After several days of bad weather, during which the ship had been sheltering in Cumberland Bay, we finally woke up to a beautiful morning of clear skies. The sunrise over the snowy peaks of South Georgia was absolutely stunning, watching the first rays of sunlight hit the tops of the mountains and then creep slowly downwards, bathing everything in an orange-pinky light. There had been quite a lot of snowfall during the storm, and the whole island was now completely covered in snow.
The JCR then sailed into King Edward Cove, where the BAS research station is located at King Edward Point (KEP). Also in this same cove is the abandoned whaling station of Grytviken. South Georgia has quite a history of whaling operations in the early 20th century. The whole northern coast of the island was dotted with whaling stations, run by the Norwegians, the British and other nations. These settlements where like small factory towns where the whales that had been captured were brought in to be processed. All that is left of them now is a mangled heap of rusty old buildings and bits of machinery, which were abandoned when the whalers left. Most of South Georgia’s whaling stations are therefore quite dangerous sites which are out of bounds due to the risk of things falling down and asbestos in the buildings. But Grytviken has been tidied up a bit and made secure so that it is possible to visit it. Once the JCR was moored securely at KEP, we went ashore and walked around the bay to have a look at it. It was quite an eerie and atmospheric place, especially under the blanket of snow.
From Grytviken, we headed up into the mountains for our fieldwork. We walked up to Glacier Col, where there is a small ice field which we wanted to get an ice core from. The ice field was actually quite hard to spot, because it was covered in rocks and debris, but luckily one of the KEP base members had come along to point us in the right direction. There was also a really cool ice cave underneath the ice, which we could crawl into. Once the ice core had been drilled successfully, we headed back down towards the bay. Along the way we also collected some more water samples from Gull Lake, which is fed by the meltwater from the glacier.
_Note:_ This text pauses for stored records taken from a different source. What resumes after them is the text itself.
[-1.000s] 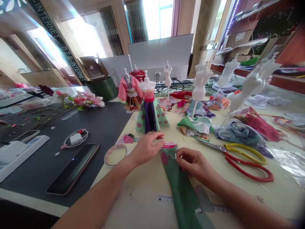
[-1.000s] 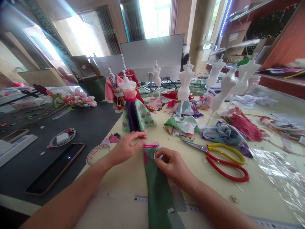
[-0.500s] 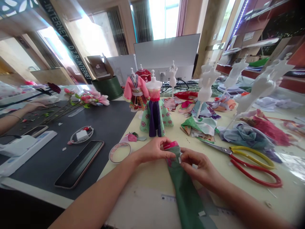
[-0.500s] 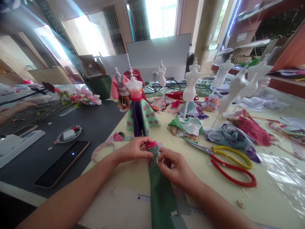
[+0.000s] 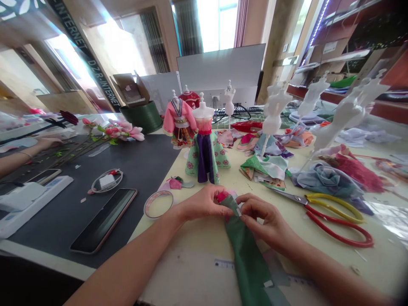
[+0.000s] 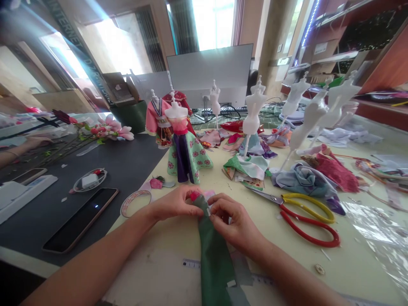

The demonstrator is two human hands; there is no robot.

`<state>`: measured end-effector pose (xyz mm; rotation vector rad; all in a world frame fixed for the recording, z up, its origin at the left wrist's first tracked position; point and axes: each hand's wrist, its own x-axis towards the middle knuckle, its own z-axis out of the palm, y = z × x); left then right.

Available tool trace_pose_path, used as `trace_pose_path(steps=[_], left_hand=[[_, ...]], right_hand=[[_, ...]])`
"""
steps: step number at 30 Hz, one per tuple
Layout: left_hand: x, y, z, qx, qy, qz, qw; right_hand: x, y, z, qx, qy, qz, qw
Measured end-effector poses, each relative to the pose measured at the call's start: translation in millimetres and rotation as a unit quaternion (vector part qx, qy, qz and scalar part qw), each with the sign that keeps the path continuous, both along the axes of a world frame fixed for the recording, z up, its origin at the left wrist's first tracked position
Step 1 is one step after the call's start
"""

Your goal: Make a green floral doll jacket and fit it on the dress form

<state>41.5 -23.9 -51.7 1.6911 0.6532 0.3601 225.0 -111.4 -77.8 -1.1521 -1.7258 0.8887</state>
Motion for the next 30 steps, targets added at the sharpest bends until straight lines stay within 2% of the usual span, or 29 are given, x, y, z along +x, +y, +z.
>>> trace_pose_path(steps=[6, 11, 15, 19, 22, 30], left_hand=[[2, -3, -1.9, -0.043, -0.01, -0.021, 0.999], [4, -5, -5.2, -0.027, -0.009, 0.008, 1.0], [5, -7, -6.0, -0.004, 0.014, 0.04, 0.999], [5, -7, -5.1, -0.005, 0.027, 0.046, 0.999], [6, -9, -3.7, 0.006, 0.043, 0.041, 0.998], [10, -13, -2.5, 0.016, 0.048, 0.041, 0.998]], right_hand=[[1, 2, -6.4, -0.006, -0.002, -0.002, 1.0], [1, 4, -10.6, -0.037, -0.019, -0.015, 0.999], [0, 2, -1.8, -0.077, -0.012, -0.018, 0.997], [-2, -1, 9.4, -0.13, 0.0, -0.014, 0.991], [-4, -1, 9.6, -0.123, -0.003, -0.017, 0.992], [-6, 3, -3.5, -0.091, -0.016, -0.035, 0.995]])
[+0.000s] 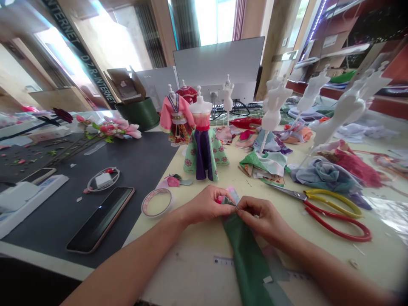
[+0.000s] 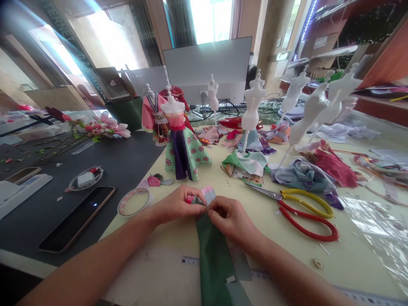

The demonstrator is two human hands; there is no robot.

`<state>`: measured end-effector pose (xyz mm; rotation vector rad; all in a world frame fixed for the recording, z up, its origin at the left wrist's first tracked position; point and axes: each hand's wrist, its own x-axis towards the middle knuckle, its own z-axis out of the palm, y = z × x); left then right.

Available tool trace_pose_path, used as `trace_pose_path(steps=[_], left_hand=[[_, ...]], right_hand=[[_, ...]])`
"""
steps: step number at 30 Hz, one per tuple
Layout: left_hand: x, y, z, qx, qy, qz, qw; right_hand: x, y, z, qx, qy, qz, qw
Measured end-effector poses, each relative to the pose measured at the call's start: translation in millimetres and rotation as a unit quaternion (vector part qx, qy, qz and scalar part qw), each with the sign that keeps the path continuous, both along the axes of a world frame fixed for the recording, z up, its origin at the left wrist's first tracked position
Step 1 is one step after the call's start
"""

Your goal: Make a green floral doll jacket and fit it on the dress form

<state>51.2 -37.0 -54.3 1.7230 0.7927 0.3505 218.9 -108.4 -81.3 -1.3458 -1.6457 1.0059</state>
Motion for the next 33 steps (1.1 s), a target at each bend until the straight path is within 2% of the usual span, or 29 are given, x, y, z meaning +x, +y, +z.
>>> trace_pose_path(steps=[27, 33], left_hand=[[0.6, -0.8, -6.8, 0.011, 0.026, 0.018, 0.999], [2.9, -0.7, -6.3, 0.008, 0.019, 0.021, 1.0]], right_hand=[[1.2, -2.3, 2.0, -0.025, -0.007, -0.014, 1.0], [-0.9, -3.8, 1.0, 0.007, -0.034, -0.03, 0.999]])
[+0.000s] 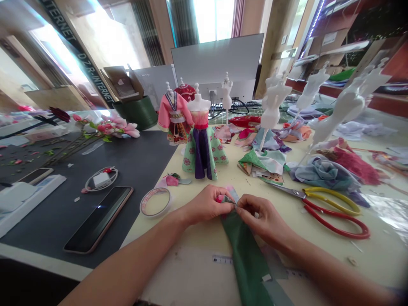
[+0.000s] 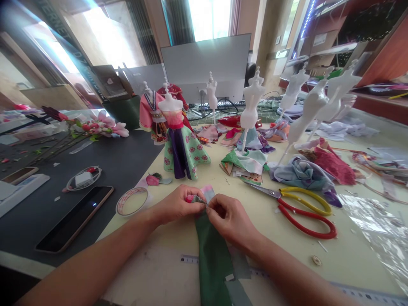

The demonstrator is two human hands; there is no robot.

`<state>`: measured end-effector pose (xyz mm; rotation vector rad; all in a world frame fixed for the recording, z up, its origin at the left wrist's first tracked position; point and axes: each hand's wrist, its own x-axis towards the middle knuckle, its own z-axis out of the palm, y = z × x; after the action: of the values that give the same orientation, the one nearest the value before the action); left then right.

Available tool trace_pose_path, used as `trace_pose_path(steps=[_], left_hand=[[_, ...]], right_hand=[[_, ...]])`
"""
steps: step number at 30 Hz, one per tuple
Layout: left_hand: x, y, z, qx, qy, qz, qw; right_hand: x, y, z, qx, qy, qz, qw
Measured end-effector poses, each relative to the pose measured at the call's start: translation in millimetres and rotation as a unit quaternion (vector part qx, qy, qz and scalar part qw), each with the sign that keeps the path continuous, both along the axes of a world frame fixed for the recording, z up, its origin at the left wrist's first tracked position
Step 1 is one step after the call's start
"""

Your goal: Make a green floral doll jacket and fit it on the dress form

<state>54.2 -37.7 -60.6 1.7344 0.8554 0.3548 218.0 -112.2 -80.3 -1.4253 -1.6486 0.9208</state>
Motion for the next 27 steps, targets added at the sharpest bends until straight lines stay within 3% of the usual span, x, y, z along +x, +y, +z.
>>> trace_pose_path(steps=[10, 23, 27], left_hand=[[-3.4, 0.5, 1.3, -0.056, -0.026, -0.026, 0.998], [-2.7, 0.0, 2.7, -0.068, -0.059, -0.021, 0.996], [-2.0, 0.4, 2.5, -0.08, -0.075, -0.009, 0.994]], right_hand=[[2.6, 4.8, -7.5, -0.01, 0.032, -0.005, 0.999], [3.0, 4.4, -8.4, -0.029, 0.03, 0.003, 0.999], [4.1, 2.4, -4.9, 0.017, -0.001, -0.025, 1.0]])
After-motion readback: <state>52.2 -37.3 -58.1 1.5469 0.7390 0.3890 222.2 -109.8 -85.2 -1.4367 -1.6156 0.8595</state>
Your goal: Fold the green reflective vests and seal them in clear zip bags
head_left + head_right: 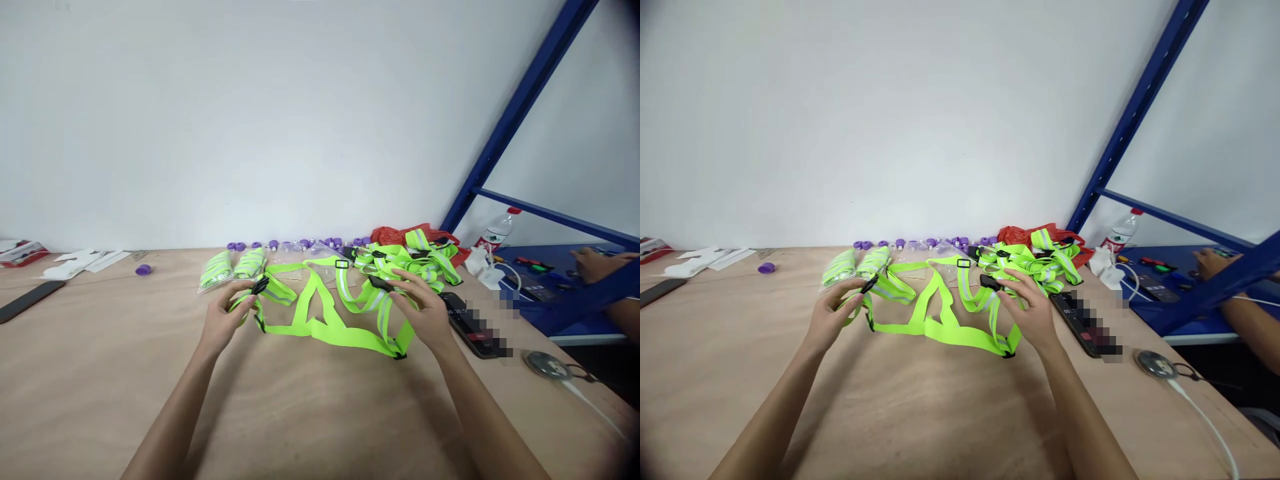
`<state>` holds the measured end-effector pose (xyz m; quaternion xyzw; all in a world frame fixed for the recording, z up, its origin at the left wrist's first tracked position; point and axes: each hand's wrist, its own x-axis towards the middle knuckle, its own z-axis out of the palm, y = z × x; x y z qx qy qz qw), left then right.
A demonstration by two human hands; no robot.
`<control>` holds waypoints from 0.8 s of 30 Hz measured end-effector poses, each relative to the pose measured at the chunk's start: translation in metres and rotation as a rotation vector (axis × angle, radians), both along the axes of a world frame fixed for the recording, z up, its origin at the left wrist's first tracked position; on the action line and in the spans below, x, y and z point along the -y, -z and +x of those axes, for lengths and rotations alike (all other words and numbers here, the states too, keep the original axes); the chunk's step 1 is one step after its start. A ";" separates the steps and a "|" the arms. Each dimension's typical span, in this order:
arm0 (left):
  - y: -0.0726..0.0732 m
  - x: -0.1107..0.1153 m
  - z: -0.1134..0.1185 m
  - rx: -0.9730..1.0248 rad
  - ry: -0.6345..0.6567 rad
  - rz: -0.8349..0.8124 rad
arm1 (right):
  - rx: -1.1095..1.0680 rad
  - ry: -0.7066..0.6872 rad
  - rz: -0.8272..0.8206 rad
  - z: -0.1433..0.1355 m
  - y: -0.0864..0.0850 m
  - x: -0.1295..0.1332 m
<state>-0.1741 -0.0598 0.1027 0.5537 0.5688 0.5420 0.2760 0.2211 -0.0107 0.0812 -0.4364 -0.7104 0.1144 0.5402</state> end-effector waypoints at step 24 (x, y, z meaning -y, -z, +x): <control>0.048 0.073 -0.121 0.565 -0.582 -0.048 | -0.758 0.483 -0.180 0.121 0.059 0.038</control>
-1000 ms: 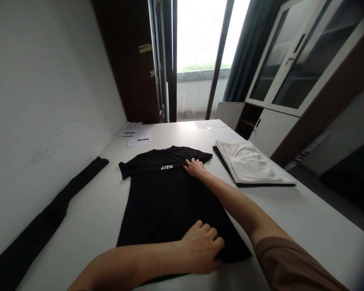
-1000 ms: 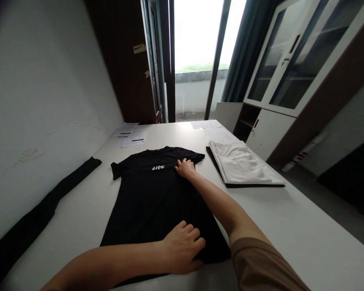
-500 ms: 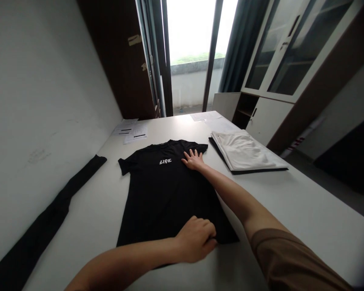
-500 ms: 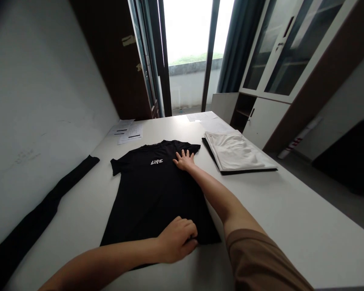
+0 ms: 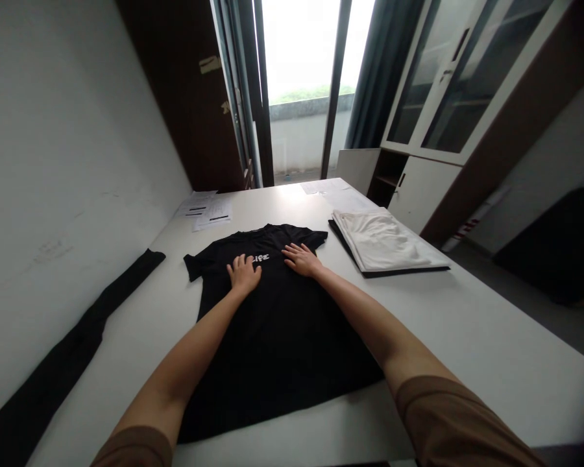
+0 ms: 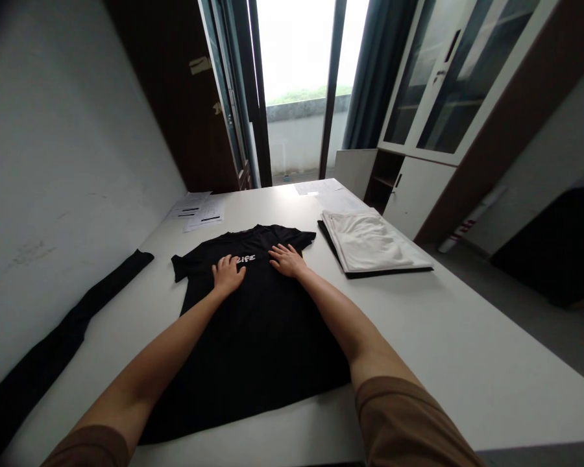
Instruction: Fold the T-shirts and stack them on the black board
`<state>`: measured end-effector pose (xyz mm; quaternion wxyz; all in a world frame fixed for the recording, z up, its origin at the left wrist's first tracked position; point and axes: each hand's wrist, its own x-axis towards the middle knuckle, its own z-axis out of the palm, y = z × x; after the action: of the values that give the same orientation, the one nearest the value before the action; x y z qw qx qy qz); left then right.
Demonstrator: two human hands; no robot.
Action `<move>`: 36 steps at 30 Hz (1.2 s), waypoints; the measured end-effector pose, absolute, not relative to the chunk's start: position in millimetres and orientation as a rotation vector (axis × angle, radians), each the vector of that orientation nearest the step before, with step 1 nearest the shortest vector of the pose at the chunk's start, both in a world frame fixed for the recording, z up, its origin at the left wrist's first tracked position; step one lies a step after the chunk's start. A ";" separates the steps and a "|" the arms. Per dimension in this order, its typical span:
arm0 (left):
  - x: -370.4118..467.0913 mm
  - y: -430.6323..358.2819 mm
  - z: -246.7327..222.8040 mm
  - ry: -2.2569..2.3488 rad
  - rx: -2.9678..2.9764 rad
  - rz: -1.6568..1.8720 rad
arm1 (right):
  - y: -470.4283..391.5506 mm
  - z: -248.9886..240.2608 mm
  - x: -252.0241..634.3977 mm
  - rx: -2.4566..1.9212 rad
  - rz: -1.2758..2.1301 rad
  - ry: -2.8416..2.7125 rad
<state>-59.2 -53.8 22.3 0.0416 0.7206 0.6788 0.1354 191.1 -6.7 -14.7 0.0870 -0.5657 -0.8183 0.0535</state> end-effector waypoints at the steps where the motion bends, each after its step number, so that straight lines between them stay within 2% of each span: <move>1: -70.8 -43.4 15.7 2.167 2.132 0.351 | -7.6 -14.1 190.9 -1.671 0.185 -2.460; 5: -103.7 -18.6 -6.2 2.278 2.075 0.211 | -7.6 -15.6 188.1 -1.773 0.210 -2.414; 12: -123.3 5.8 -18.8 2.133 2.140 0.057 | -22.4 -23.6 184.1 -1.826 0.195 -2.380; 18: -129.8 18.9 -17.1 2.081 2.150 0.035 | -43.3 -25.0 180.9 -1.860 0.179 -2.339; 32: -137.5 47.5 -8.8 2.002 2.222 -0.074 | -16.7 -17.7 159.7 -1.997 0.313 -2.193; 36: -135.4 41.0 -4.4 2.004 2.277 -0.006 | -30.0 -14.4 145.0 -1.968 0.312 -2.227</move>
<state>-135.4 41.0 -4.4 0.0542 0.7496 0.6596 -0.0021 145.0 -30.0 -14.4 0.0766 -0.6566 -0.7431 0.1040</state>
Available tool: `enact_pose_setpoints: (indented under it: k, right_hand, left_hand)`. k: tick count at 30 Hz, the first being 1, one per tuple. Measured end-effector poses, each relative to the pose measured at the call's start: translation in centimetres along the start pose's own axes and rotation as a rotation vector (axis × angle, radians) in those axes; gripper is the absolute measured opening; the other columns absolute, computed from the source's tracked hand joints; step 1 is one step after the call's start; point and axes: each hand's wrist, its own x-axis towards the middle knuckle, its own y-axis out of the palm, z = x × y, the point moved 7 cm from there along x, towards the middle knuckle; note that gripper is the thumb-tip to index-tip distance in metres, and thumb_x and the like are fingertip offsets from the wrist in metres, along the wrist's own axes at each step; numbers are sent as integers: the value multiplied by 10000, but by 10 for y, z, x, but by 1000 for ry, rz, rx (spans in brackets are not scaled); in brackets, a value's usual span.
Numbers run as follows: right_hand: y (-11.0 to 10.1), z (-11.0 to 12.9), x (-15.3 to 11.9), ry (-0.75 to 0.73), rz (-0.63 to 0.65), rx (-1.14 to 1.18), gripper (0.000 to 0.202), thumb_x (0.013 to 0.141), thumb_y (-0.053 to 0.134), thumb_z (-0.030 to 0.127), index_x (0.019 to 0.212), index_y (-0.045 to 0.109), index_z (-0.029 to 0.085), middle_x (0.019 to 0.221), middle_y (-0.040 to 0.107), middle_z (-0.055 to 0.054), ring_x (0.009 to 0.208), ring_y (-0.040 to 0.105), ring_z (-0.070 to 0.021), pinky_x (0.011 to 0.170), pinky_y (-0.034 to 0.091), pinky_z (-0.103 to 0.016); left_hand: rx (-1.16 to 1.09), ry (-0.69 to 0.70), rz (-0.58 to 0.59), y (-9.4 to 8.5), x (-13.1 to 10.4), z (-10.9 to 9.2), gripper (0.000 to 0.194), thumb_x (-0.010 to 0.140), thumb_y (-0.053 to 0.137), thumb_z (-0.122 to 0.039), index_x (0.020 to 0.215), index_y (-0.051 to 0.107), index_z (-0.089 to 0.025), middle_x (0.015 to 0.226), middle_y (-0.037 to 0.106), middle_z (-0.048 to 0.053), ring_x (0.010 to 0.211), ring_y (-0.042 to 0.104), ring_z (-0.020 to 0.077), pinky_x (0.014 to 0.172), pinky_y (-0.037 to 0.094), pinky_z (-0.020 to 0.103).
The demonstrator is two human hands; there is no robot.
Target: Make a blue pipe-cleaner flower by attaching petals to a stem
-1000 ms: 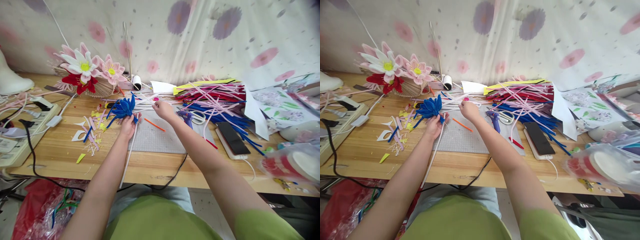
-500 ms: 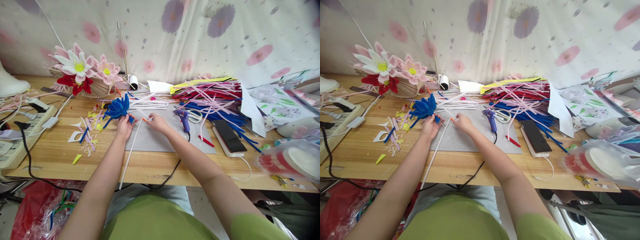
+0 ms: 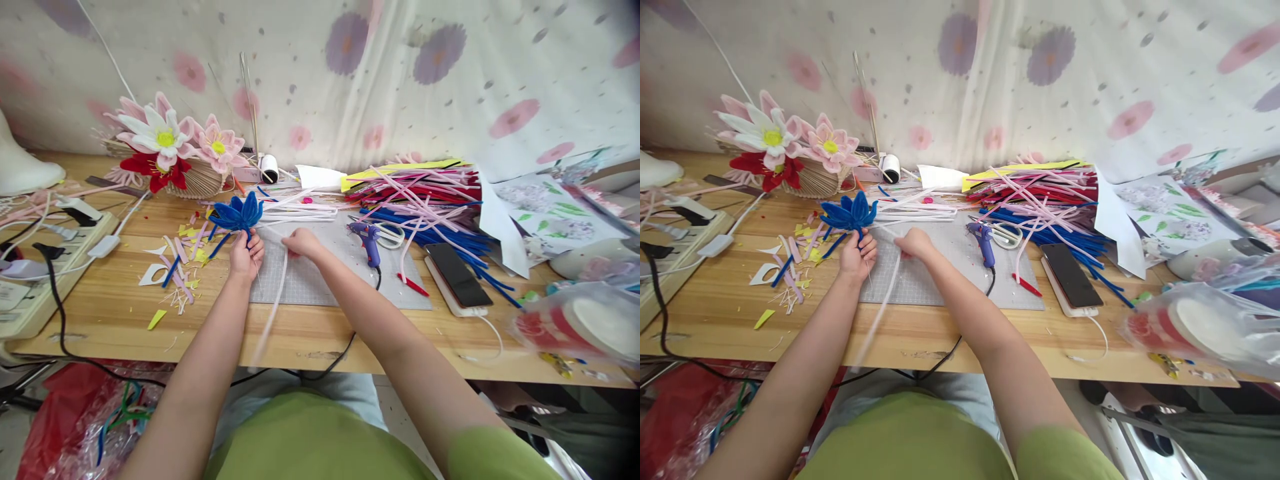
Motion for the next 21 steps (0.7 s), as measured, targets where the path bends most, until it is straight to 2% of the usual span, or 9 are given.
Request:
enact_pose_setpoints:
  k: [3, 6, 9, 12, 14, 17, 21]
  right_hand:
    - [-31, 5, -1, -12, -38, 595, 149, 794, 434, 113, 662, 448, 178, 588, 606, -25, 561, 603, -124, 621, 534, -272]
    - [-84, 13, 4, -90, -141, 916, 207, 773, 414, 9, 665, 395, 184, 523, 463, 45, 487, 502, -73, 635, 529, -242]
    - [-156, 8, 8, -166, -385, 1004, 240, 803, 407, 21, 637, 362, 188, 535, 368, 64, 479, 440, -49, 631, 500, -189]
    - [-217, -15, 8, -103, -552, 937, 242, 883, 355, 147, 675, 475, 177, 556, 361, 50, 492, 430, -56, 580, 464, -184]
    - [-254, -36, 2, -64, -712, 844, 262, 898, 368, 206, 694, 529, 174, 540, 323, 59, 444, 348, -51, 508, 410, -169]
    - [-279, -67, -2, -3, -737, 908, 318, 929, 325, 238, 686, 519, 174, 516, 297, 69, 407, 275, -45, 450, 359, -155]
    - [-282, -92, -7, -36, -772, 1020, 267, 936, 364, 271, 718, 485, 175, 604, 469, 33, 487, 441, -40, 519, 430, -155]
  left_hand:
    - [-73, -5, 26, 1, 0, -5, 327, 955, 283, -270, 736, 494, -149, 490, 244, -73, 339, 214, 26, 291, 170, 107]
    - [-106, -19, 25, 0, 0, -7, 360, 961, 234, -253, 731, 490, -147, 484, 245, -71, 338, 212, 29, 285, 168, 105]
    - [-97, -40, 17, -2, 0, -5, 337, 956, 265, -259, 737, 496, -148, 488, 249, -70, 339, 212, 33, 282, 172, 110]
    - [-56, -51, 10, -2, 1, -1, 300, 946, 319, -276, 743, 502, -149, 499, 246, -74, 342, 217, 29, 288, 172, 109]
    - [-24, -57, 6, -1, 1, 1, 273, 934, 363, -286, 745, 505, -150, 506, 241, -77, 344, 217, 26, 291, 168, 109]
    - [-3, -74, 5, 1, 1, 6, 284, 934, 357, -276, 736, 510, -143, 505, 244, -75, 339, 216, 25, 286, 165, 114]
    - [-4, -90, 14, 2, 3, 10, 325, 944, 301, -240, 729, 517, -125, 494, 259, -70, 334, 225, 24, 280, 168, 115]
We also paid a visit to Ernest Shackleton’s grave, which is located in the graveyard at Grytviken. Shackleton was buried here after he suffered a heart attack on his last ill-fated Antarctic expedition. Apparently, his body was going to be shipped back north to the UK but then his wife sent a message saying not to bother, he would’ve preferred to be buried down there anyway! So that’s how he ended up being buried on South Georgia. For more info about Shackleton’s harrowing journey across South Georgia on foot, after the loss of the Endurance, have a look at Ollie’s blog post In the footsteps of Shackleton.
That evening, back at KEP, the team at the base laid on an amazing BBQ for us, which made for a lovely end to a great day visiting this beautiful island!
On departure from South Georgia the next morning, we sailed round to one of the other bays along the north coast called Leith Harbour, where there is another abandoned whaling station. This one was run by the Salvesen family, a Norwegian family who emigrated to Scotland and set up a whaling company. They were actually some distant ancestors of mine, so it was great to be able see the whaling station, even if we couldn’t go ashore.
Since then, we’ve been sailing West from South Georgia back towards the Falkland Islands, where we will be arriving tomorrow morning. During the crossing, we’ve been finishing off the analysis of our salinity samples, and written a report about all the science that went on during the cruise. We’ve tidied up the labs and packed up all the kit and samples that need to be shipped back to the UK. We also went on a tour of the engine rooms yesterday which was pretty cool. It’s amazing how much more of the ship there is down below deck!